Prüfer-Storcks will Institut für Gesundheitsinformationen

Berlin – „Wir brauchen ein Institut, das Gesundheitsinformationen zertifiziert.“ Das fordert die Hamburger Gesundheitssenatorin Cornelia Prüfer-Storcks auf dem Deutschen Kongress für Versorgungsforschung. Die SPD-Politikerin denkt an ein Siegel, an dem sich Patienten und Interessierte orientieren könnten.
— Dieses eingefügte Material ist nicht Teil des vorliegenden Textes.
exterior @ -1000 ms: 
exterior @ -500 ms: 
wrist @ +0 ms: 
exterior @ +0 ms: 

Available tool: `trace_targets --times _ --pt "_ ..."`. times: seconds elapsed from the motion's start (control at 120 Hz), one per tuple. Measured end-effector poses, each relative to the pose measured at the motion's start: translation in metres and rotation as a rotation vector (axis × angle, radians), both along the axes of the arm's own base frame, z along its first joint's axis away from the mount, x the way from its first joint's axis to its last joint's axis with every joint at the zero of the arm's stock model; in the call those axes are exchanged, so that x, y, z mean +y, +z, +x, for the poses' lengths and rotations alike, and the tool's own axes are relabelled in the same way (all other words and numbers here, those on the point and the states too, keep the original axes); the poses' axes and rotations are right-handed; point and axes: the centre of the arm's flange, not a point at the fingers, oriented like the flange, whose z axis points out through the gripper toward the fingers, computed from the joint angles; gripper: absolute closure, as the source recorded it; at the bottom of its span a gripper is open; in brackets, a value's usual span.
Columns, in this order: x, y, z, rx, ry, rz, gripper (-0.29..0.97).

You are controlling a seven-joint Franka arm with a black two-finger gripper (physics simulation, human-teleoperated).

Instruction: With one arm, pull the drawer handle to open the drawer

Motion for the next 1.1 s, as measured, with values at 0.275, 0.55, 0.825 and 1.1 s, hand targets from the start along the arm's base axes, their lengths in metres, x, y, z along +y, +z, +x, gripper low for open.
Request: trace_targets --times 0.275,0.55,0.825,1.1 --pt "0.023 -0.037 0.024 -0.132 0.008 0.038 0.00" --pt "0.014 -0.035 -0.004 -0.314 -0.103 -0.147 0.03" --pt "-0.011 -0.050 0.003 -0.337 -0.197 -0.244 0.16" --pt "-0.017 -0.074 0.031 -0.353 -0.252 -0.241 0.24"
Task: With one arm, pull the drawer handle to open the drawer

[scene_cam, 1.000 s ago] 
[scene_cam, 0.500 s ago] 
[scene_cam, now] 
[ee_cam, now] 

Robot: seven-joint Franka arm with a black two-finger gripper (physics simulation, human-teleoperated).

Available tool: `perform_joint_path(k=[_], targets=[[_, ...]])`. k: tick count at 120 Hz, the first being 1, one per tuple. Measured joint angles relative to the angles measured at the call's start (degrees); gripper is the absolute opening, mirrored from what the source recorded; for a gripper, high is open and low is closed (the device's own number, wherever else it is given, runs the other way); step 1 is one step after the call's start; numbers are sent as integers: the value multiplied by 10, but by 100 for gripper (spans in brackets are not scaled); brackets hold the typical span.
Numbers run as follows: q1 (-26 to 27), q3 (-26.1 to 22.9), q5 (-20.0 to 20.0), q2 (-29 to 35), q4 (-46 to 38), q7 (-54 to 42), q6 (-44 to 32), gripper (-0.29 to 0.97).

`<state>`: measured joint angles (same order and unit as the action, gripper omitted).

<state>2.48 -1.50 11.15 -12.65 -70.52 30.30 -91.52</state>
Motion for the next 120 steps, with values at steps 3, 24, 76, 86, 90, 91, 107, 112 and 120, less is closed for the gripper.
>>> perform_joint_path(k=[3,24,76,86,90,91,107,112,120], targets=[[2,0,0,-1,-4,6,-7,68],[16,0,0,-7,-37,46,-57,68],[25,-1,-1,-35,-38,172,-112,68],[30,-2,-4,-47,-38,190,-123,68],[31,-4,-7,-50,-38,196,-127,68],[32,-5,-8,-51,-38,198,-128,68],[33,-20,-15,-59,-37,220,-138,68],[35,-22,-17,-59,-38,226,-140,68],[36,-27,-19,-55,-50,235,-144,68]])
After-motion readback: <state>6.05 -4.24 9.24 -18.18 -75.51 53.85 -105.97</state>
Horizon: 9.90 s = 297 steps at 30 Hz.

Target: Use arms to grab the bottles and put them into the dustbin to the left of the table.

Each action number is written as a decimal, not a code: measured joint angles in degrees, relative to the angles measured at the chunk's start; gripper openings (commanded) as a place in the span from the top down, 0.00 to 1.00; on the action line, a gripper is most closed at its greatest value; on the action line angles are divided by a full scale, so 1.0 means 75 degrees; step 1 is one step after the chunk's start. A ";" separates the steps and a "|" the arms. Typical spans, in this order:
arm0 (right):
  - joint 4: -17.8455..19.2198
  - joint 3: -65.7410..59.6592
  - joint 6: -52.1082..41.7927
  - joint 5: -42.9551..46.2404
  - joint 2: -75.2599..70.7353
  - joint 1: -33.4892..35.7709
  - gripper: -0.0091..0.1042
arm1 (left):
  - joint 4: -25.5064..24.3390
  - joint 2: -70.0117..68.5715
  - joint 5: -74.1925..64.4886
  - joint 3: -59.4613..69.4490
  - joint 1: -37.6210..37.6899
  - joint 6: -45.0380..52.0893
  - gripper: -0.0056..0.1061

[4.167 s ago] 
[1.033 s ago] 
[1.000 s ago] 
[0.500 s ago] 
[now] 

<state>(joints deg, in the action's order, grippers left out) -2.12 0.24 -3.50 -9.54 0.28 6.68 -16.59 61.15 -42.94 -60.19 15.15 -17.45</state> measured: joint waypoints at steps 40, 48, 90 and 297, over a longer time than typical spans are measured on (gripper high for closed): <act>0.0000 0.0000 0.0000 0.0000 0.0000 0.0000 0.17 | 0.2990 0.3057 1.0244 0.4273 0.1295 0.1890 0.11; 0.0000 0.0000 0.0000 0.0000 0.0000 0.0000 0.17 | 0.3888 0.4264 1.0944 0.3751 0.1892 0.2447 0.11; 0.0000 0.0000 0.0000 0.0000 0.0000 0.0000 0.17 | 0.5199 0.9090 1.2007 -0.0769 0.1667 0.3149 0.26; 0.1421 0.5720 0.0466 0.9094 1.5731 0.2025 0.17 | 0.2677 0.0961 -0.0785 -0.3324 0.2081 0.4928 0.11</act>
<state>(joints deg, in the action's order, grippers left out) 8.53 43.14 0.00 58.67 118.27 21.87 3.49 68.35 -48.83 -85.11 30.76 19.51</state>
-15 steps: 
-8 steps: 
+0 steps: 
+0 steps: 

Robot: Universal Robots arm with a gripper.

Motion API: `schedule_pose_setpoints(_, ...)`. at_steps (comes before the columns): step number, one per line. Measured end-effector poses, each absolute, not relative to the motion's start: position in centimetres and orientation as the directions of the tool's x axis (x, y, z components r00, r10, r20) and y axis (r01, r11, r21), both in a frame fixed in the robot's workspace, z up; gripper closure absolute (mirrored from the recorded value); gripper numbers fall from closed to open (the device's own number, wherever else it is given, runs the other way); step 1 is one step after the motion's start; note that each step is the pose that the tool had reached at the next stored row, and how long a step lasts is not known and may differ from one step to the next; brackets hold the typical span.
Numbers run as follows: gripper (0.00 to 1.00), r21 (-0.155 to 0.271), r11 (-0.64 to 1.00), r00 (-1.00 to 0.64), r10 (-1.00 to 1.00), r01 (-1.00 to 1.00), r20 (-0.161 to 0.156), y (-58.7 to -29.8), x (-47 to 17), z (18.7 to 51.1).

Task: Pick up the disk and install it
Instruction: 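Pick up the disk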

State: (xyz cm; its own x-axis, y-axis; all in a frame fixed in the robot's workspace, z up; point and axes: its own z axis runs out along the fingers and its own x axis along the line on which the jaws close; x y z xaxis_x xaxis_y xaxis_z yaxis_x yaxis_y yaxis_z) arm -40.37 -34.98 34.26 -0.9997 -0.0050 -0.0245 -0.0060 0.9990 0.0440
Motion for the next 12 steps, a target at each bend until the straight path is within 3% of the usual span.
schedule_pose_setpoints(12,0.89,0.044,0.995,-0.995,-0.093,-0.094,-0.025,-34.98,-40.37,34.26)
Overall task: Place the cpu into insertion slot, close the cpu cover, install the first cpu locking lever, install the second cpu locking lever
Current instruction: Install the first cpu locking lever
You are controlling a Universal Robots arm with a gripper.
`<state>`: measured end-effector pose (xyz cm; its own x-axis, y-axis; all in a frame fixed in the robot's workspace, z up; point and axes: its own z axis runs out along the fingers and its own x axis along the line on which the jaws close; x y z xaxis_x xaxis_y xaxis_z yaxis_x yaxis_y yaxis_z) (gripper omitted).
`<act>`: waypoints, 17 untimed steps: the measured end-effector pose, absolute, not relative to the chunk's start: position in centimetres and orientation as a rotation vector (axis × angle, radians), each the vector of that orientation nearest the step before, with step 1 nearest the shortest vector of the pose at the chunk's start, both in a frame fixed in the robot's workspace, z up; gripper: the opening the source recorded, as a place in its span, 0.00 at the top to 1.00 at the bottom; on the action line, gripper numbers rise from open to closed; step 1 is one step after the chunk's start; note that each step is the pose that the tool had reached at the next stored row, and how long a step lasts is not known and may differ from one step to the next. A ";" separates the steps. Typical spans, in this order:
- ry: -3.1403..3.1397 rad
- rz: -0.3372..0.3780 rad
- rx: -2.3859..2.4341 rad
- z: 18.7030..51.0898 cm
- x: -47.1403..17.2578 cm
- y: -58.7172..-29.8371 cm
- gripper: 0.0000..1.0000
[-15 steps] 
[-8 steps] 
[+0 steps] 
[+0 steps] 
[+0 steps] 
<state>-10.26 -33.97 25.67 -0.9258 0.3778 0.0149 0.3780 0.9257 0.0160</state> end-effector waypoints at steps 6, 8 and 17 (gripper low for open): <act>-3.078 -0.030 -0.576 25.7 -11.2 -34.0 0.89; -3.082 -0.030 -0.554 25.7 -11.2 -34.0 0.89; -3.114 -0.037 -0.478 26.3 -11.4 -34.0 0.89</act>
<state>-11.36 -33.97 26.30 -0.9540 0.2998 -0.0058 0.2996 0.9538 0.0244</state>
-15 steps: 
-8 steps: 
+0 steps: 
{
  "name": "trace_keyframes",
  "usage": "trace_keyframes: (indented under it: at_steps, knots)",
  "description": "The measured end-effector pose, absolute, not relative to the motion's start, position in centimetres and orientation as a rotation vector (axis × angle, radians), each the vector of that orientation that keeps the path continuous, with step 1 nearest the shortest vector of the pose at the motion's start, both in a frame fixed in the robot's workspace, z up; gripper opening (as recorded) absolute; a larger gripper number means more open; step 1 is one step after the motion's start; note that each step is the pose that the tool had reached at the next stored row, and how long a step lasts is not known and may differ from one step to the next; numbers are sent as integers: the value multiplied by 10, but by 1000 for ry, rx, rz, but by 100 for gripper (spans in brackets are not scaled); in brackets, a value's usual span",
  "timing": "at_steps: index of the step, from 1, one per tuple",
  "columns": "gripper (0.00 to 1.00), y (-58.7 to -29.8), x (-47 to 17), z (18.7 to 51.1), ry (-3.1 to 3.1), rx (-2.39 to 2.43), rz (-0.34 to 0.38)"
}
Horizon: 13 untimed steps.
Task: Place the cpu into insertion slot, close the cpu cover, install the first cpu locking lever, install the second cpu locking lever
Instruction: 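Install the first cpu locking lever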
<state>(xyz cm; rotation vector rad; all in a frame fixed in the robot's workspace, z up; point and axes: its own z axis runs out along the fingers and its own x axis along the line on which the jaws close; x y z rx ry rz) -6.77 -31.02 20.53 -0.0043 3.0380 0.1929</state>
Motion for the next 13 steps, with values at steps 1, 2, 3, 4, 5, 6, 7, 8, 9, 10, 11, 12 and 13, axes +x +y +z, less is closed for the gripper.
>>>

Zwar gebe es eine Fülle von Gesundheitsinformationen, aber wie seriös diese seien, könne der einzelne nicht beurteilen, ist Prüfer-Storcks überzeugt. Das von ihr angedachte Institut könne beispielsweise an bereits bestehende angedockt werden. Es komme darauf an, dass es bei allen Beteiligten akzeptiert werde. „Es muss daher mit einem staatlichen Background auf den Weg gebracht werden.“

Im Mittelpunkt des Kongresses steht in diesem Jahr die personenzentrierte Gestaltung der Versorgung. Die Experten diskutieren konkrete Umsetzungsbeispiele wie beispielsweise „Open Notes“ – Ärzte gewähren dabei ihren Patienten Zugriff auf die Dokumentation eines Arztbesuchs. „Dort, wo Open Notes zum Einsatz kommt, führt die erhöhte Transparenz zu einem neuen Standard in der Arzt-Patienten-Kommunikation“, hebt Kongresspräsident Prof. Martin Härter vom Universitätsklinikum Hamburg-Eppendorf hervor. Neben Shared Decision Making und Gesundheitskompetenz geht es auch um die Einbeziehung von Patienten und Bürgern in die Versorgungsforschung. Wie weit kann das gehen? Härter nennt als Stichwörter Förderentscheidungen sowie Mitgestaltung von Ideen zur Forschung.